The smell was so bad that his eyes had begun to water, but as bad as it was, Caine didn't hate it as much as what it represented. The smell meant that another one was coming, and judging by the intensity of the vomitinducing, brain-crying stench, it was going to be a doozy. Worse still, it was coming on fast, and of all the times it could happen, he couldn't afford to have it happen now.

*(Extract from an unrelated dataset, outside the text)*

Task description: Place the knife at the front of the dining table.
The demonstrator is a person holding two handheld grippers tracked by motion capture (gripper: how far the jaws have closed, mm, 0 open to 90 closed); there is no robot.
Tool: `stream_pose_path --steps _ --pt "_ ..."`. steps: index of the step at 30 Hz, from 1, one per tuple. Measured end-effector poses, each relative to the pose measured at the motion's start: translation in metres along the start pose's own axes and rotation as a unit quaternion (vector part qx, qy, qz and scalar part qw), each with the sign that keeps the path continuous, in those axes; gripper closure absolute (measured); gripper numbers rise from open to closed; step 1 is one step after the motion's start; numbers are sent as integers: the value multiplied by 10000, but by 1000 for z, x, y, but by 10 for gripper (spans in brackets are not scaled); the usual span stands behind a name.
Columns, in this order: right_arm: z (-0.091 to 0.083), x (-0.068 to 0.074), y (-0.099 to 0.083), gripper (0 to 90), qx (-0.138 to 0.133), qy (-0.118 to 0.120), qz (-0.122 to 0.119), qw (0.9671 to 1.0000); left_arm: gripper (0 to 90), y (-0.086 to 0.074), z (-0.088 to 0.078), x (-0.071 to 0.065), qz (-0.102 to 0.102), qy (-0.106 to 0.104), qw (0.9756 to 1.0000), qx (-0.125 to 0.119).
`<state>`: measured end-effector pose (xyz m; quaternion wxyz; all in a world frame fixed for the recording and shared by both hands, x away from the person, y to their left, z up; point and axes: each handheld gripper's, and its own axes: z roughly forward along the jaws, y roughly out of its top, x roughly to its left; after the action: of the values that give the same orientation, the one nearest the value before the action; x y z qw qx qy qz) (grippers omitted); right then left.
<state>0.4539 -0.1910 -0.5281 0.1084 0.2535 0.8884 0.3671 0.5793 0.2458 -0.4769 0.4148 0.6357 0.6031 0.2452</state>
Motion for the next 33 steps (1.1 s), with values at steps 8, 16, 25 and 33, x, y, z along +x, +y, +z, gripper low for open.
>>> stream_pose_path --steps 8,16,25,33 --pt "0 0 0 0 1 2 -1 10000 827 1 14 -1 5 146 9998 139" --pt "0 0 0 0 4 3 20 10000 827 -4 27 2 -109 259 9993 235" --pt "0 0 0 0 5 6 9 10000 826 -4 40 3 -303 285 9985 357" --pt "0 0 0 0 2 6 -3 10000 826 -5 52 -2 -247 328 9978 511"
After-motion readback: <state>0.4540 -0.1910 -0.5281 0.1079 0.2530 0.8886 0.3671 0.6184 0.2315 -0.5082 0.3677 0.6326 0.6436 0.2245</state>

Caine squeezed his eyes shut for a moment in a vain attempt to hold off fate. Then he opened them and stared at the crumpled red-and-yellow box of fries sitting in front of Walter. It pulsed before his eyes like a cardboard heart. Caine turned away, suddenly afraid he might puke.

"David, are you okay?"

Caine felt a warm hand on his shoulder. It was Sister Mary Straight, an ex-nun with oversize dentures that were older than he was. She was the only woman at the table -- hell, she was the only woman in the whole club except for the two emaciated Romanian waitresses Nikolaev kept around to make sure no one ever had a reason to get up. But Sister Mary was the only female player. Despite that everyone called her "Sister," she was more like a surrogate mother to the men who lived down in the cellar or, as the Russians liked to call it, the podvaal.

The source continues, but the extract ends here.